> _Problem_
State how many lines in the records hold the word "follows", giving the number and no other text.

[Material provided Boundary: Start]

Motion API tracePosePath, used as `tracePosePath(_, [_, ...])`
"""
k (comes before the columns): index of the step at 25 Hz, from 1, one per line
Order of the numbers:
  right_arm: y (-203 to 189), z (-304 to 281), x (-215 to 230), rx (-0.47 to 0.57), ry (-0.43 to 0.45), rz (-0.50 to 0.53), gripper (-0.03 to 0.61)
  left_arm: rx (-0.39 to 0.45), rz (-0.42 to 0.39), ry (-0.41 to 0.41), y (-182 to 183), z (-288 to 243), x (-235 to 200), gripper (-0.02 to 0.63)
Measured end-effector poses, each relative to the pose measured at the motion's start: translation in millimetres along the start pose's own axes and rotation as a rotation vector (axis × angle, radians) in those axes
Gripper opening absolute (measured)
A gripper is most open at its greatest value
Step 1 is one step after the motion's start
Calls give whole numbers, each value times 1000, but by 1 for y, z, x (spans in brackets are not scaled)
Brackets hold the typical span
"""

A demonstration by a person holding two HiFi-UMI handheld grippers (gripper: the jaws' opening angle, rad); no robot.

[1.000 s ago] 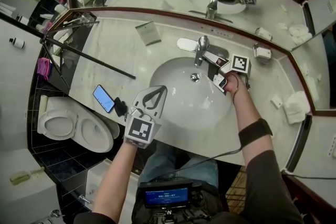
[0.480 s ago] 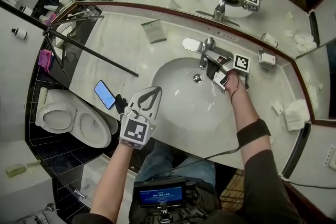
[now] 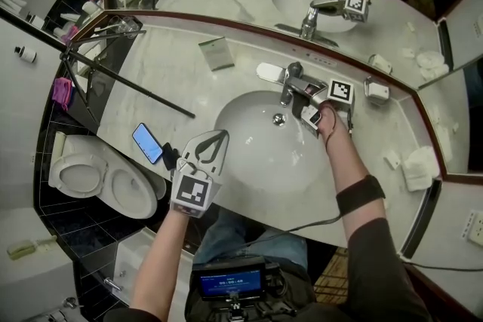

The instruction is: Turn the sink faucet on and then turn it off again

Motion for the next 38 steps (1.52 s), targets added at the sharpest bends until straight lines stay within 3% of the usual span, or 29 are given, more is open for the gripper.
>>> tracePosePath(10, [4,-3,-14,41,-51,-66,98,9,0,-2,3,-1,-4,0])
tracePosePath(19, [10,-8,-30,98,-154,-177,114,12,15,20,4,2,-11,0])
tracePosePath(35, [7,-8,-32,132,-214,-168,132,26,0,21,18,3,-9,0])
tracePosePath(38, [8,-3,-29,150,-265,-127,133,33,-7,26,20,8,-12,0])
Point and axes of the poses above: the fingertips, and each gripper's own axes: z backward along the fingers, x to its right, y out of its top, the point moved 8 cm from there along z, backward along the fingers, and after that the axes turned 15 degrees about -z, right-handed, at the moved point
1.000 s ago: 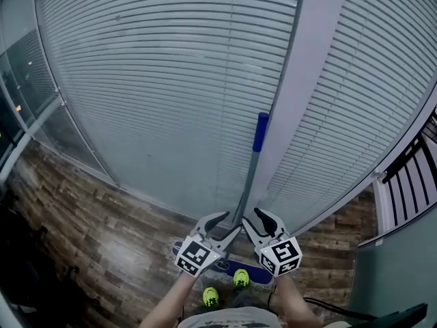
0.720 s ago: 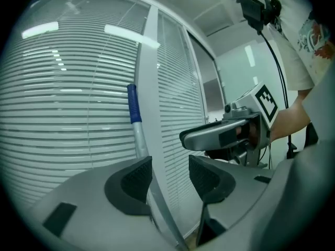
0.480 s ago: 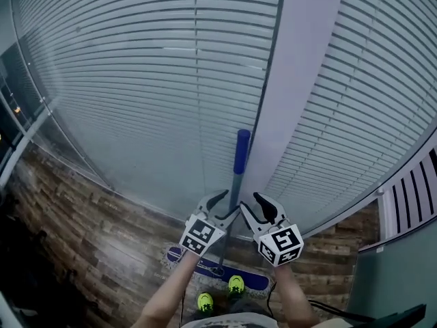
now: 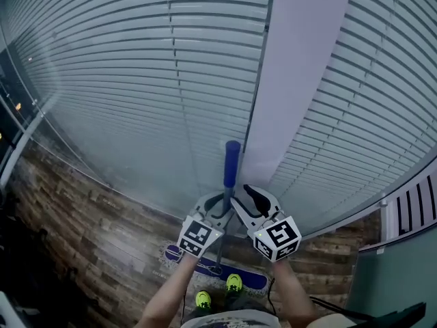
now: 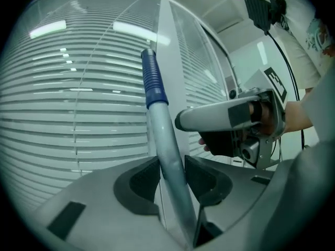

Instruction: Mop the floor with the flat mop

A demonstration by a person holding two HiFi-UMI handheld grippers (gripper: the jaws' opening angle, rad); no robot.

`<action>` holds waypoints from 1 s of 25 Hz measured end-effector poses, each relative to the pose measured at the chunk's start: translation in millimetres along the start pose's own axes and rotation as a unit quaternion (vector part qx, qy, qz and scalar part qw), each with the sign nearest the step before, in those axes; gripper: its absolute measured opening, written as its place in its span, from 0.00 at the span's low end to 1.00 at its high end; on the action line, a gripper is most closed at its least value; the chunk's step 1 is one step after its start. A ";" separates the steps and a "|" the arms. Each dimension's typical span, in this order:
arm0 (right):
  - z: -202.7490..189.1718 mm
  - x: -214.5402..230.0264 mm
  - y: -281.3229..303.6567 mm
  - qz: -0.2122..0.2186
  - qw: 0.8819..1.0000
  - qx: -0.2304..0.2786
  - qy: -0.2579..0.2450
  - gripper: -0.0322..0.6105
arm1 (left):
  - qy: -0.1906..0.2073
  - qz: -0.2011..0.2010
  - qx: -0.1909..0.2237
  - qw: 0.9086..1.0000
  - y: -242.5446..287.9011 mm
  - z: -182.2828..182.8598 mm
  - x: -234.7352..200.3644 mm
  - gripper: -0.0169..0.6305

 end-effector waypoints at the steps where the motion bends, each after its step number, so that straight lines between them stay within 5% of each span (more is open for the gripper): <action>1: 1.2 -4.2 -2.0 0.003 1.000 0.005 -0.002 0.30 | -0.004 -0.001 0.003 1.000 -4.1 -3.1 5.0 0.26; 13: 67.6 -73.9 -27.2 0.010 0.997 0.066 -0.048 0.30 | -0.011 -0.026 0.028 0.999 -63.4 -1.4 54.7 0.22; 25: 74.4 -189.2 -79.8 0.012 0.992 0.057 -0.108 0.30 | -0.018 -0.063 0.063 0.996 -165.1 -15.4 122.8 0.21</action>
Point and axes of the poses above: the fingertips, and each gripper's own axes: y forward along the fingers, x to its right, z out of its top, the point moved 5 cm from there along -y, backward along the fingers, and after that the axes turned 5 degrees about -x, right-handed, at the moved point
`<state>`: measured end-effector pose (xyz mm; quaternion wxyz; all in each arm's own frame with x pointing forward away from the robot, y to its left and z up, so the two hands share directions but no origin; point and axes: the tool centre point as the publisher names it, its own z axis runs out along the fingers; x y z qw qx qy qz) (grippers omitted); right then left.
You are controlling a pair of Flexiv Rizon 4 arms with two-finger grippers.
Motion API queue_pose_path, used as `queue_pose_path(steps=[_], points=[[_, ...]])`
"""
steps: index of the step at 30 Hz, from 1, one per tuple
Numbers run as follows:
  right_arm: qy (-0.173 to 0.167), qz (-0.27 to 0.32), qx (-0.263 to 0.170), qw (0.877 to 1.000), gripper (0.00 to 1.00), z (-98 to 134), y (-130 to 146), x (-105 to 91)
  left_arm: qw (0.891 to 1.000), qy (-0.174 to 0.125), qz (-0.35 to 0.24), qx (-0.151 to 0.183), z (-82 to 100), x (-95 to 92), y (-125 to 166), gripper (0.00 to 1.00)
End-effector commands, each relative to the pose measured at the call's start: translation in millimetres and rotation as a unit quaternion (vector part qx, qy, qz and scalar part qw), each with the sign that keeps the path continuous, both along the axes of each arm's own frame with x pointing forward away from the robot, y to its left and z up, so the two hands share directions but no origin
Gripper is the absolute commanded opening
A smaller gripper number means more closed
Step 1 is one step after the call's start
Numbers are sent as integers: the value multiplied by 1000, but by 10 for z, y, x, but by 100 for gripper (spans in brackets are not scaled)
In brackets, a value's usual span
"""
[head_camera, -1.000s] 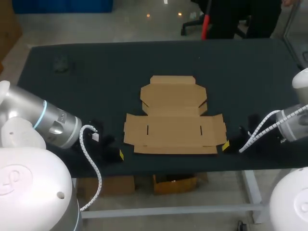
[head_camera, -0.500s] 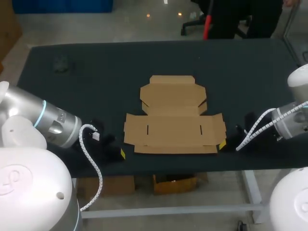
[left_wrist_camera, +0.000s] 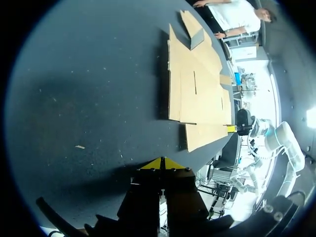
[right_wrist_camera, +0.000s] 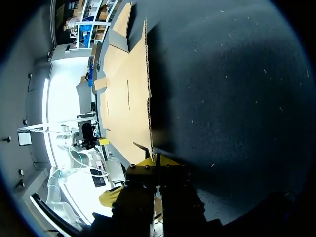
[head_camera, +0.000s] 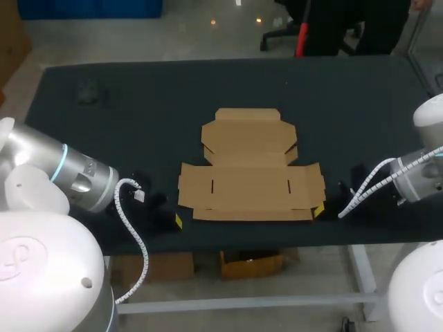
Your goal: Assemble the packaging by folding the flat box into shape, placing the metal phone stand inside, and closing the box properly
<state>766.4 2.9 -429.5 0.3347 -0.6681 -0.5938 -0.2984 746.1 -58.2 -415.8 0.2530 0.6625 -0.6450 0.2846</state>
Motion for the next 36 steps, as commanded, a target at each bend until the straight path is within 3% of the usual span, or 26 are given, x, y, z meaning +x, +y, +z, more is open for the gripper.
queue_pose_path(steps=[1,26,36], points=[[2,1,2,1000,0,-14,10,-17,1000,0,-1,-5,-37,-4,0,0],[8,-1,7,1000,0,31,105,-40,1000,0,-10,-14,-56,-23,-53,0],[8,-2,7,1000,0,40,104,-37,1000,5,-9,-23,-23,60,-115,0]])
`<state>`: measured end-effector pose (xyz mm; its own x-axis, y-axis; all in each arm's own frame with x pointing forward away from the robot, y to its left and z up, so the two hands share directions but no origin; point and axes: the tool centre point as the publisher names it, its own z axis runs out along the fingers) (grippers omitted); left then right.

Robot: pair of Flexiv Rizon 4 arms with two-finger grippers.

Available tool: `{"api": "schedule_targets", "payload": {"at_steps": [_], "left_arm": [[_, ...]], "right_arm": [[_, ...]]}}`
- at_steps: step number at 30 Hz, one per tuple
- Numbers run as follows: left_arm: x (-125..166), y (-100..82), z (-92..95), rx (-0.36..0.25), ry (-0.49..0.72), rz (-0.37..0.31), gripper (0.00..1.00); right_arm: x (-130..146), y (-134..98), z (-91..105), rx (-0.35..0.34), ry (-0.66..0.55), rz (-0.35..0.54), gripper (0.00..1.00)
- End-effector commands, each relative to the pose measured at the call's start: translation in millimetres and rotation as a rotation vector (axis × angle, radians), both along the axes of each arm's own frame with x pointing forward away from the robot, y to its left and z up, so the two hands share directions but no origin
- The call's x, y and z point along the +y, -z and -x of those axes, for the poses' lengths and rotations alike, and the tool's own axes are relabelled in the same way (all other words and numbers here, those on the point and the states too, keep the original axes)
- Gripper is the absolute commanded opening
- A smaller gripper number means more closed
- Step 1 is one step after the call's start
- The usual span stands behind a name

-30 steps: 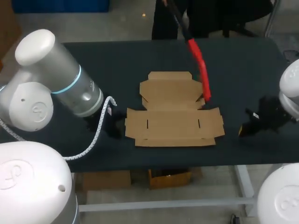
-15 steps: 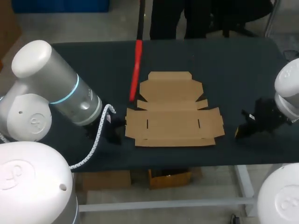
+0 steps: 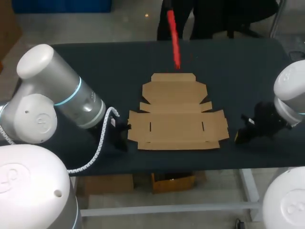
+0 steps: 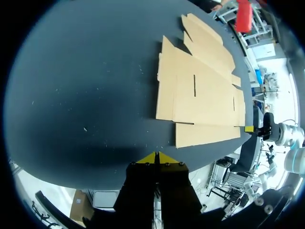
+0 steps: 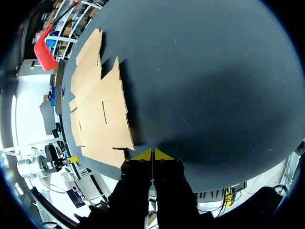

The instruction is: Assemble the packaging by folding the flat box into shape, placing the metal phone stand inside, and closing the box properly

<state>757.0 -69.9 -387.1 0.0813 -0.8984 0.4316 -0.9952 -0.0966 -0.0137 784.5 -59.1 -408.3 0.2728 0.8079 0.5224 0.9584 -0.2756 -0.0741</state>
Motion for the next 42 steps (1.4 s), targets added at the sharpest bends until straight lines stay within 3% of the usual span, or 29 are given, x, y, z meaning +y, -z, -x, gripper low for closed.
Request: {"api": "schedule_targets", "payload": {"at_steps": [1, 19, 34, 42], "left_arm": [[-4.5, 7.2, -6.7, 0.018, 0.000, 0.002, 0.00], [-3.7, 9.0, -0.4, 0.020, -0.016, -0.003, 0.00], [-2.2, 10.8, 4.4, 0.019, -0.003, 0.008, 0.00], [-3.5, 12.3, 4.1, 0.020, 0.000, 0.015, 0.00]], "right_arm": [[-0.8, 1.8, -0.4, 0.001, 0.001, -0.009, 0.00], [3.9, -0.2, 11.7, 0.016, 0.019, -0.014, 0.00], [19.5, -2.9, 21.8, -0.079, -0.110, -0.011, 0.00], [26.4, 0.1, 19.1, -0.092, -0.132, -0.026, 0.00]]}}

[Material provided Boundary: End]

> _Response to the task_
2